Проследив за медленно ковыляющим прочь старым слугой, молодой человек несколько раз моргнул и подавив нестерпимое желание сесть прямо на землю и укрыть голову от режущего глаза солнца сжал зубы. Проклятая боль. Он все же не сдержался. Два удара тяжелой плетью… не многовато ли? Гораций ведь действительно уже очень и очень немолод. А таких, как эта хитрая гаргулья все-таки стоит беречь.

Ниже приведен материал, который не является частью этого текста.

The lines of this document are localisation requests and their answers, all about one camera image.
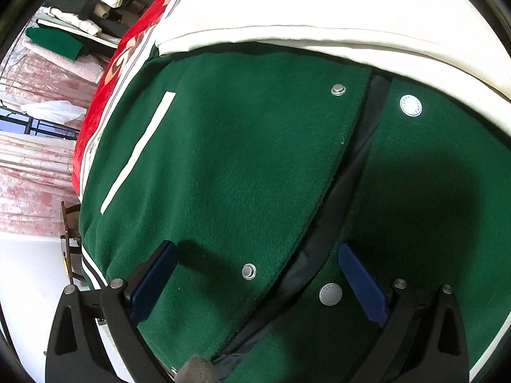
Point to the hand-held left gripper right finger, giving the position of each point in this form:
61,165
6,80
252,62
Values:
361,283

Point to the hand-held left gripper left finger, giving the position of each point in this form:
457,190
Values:
153,283

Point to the green and cream varsity jacket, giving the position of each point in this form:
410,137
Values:
239,147

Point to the wooden chair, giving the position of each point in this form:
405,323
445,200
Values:
72,243

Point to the pink floral curtain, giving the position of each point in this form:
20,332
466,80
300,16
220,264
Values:
32,175

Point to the black window railing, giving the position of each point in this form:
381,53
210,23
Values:
36,127

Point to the red floral blanket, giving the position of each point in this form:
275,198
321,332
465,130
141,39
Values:
115,87

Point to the white plastic bag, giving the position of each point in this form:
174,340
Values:
56,109

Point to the pale pink fleece robe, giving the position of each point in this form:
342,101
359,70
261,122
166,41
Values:
60,68

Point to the green garment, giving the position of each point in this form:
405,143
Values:
52,42

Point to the black garment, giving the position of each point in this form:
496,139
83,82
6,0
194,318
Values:
115,24

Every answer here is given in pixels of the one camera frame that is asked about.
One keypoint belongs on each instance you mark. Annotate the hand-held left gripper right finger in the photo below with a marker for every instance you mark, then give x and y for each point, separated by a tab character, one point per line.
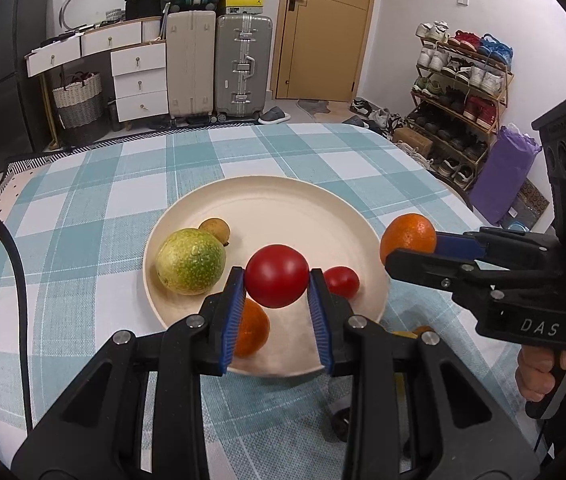
320	325

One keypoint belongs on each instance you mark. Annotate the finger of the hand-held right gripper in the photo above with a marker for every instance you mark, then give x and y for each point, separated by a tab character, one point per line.
413	265
455	246

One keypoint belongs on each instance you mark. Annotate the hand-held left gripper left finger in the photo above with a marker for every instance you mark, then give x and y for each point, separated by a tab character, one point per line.
230	320

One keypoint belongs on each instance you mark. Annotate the small smooth orange fruit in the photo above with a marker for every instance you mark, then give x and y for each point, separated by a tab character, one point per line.
254	327

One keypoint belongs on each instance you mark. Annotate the orange tangerine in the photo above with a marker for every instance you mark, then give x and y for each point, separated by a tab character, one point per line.
408	232

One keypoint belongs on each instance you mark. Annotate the small red tomato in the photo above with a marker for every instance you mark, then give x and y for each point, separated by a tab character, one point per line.
343	282

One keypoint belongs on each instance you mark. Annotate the large red tomato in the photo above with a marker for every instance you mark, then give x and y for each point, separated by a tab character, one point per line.
277	275

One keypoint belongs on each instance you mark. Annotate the large green yellow citrus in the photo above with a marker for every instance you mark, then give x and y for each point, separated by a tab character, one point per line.
190	262

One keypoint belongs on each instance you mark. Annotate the small brown fruit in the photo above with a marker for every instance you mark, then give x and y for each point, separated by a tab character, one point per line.
214	229

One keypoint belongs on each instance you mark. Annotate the cream round plate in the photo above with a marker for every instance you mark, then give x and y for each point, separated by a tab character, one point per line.
288	210

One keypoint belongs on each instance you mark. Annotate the person's right hand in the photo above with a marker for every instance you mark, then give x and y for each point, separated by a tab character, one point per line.
533	372

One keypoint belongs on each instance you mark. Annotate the purple bag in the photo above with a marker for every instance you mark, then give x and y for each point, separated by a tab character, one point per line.
500	175

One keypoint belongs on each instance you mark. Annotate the dark patterned mat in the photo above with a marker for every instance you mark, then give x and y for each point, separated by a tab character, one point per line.
528	202

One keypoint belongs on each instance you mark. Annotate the small cardboard box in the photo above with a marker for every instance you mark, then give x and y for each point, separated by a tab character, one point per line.
413	141

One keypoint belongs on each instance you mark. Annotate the scattered loose shoes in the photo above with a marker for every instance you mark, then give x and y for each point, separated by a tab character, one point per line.
375	115

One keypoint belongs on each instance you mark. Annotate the wooden shoe rack with shoes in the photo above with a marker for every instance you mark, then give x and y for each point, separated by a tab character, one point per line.
478	77

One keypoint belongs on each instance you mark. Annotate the teal checked tablecloth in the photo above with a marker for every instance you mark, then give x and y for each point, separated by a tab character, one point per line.
88	210

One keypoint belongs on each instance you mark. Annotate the grey slipper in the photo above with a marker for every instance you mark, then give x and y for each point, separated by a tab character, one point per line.
274	116

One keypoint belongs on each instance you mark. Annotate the wooden door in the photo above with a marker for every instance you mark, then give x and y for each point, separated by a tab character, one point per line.
328	50

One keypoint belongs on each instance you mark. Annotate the silver suitcase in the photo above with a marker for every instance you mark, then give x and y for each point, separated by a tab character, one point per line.
243	65

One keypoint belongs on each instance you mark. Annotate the white drawer cabinet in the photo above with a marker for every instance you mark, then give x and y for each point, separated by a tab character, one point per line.
140	80

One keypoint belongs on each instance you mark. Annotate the beige suitcase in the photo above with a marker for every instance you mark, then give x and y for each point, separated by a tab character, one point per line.
190	65

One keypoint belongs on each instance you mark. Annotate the woven laundry basket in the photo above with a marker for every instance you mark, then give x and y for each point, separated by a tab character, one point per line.
78	105

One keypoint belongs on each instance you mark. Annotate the yellow shoe box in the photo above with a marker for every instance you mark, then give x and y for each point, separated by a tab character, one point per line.
243	6

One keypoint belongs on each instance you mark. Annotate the dark grey fridge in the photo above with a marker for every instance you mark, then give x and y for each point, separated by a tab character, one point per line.
8	85

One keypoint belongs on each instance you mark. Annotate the black storage box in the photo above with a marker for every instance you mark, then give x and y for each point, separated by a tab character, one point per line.
145	7

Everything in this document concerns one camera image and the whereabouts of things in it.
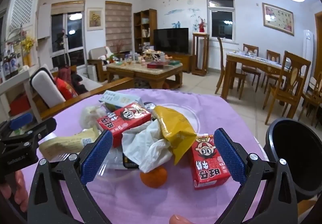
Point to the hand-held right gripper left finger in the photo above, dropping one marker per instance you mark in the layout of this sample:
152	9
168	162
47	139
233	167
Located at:
96	157

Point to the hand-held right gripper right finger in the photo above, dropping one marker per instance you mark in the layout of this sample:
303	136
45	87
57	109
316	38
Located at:
230	157

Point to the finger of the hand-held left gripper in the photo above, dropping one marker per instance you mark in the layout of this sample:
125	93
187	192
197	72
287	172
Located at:
21	120
42	128

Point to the black card package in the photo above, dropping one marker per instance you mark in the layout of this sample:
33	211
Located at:
128	162

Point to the orange tangerine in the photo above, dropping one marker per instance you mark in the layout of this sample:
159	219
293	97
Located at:
153	178

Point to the black trash bin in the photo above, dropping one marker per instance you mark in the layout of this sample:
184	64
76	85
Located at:
296	153

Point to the person's left hand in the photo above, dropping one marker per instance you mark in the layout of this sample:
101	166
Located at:
12	191

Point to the person's right hand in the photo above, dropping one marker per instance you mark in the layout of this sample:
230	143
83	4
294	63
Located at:
179	220

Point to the red cartoon milk carton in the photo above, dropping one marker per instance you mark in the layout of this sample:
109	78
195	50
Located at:
206	163
120	123

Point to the pale yellow packet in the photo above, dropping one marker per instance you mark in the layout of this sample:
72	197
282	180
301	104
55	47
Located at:
63	144

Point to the white shelf rack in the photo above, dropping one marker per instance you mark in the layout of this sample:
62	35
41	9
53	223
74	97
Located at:
15	83

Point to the white seat cushion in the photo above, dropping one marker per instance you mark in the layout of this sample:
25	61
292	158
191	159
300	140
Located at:
47	88

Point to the white crumpled plastic bag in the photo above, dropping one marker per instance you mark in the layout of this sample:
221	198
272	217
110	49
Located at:
89	115

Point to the red cushion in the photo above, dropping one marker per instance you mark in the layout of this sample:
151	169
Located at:
66	89

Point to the white crumpled tissue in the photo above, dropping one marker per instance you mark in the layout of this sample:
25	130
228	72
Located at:
143	146

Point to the green packet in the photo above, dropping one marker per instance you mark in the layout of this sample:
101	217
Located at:
112	107

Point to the dark glass bottle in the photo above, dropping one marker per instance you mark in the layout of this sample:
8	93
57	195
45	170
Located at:
6	65
13	64

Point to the dark cloth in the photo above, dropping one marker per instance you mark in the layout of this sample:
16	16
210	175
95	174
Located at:
79	84

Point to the white and blue box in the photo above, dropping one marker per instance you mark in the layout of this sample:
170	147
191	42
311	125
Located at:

Пусть древний как сама империя, ни с того ни с сего вызвавшийся поехать с ним в этот дикий край, Гораций за последнее время изрядно сдал, стал капризен и своеволен и все чаще, позволяет себе «забывать» приказы или организовывать подобные сегодняшнему «досадные промахи», но, во-первых, во-первых делает он это только из добрых побуждений, а во-вторых, порядку в замке с ним все же намного больше, чем без него. Слуги почти не воруют, обед подают вовремя, каменщики возводят стены и башни, чуть ли не быстрее чем успевает остыть новая порция вышедшего из расположенных прямо на берегу реки, печей, кирпича, в кладовых идеальный порядок и даже дружинники не слишком часто затаскивает какую-нибудь кухарку на конюшни. Но, что сказано, то сказано. Владыка не должен слишком часто отступать от своих слов. Даже если очень хочет… Или все же отменить наказание? Пожалуй стоит. Но позже. Главное не позабыть…
— Хорошо сказано господин. Но он все равно обиделся. Он ведь боится. За вас боится. — Решился подать голос, задумчиво теребящий бороду Гаррис. — Вот и пытается вас защитить. Как может.
«Удивительно. Вы ведь друг друга терпеть не можете. Сморчок и дуболом. Иначе друг друга и не называете.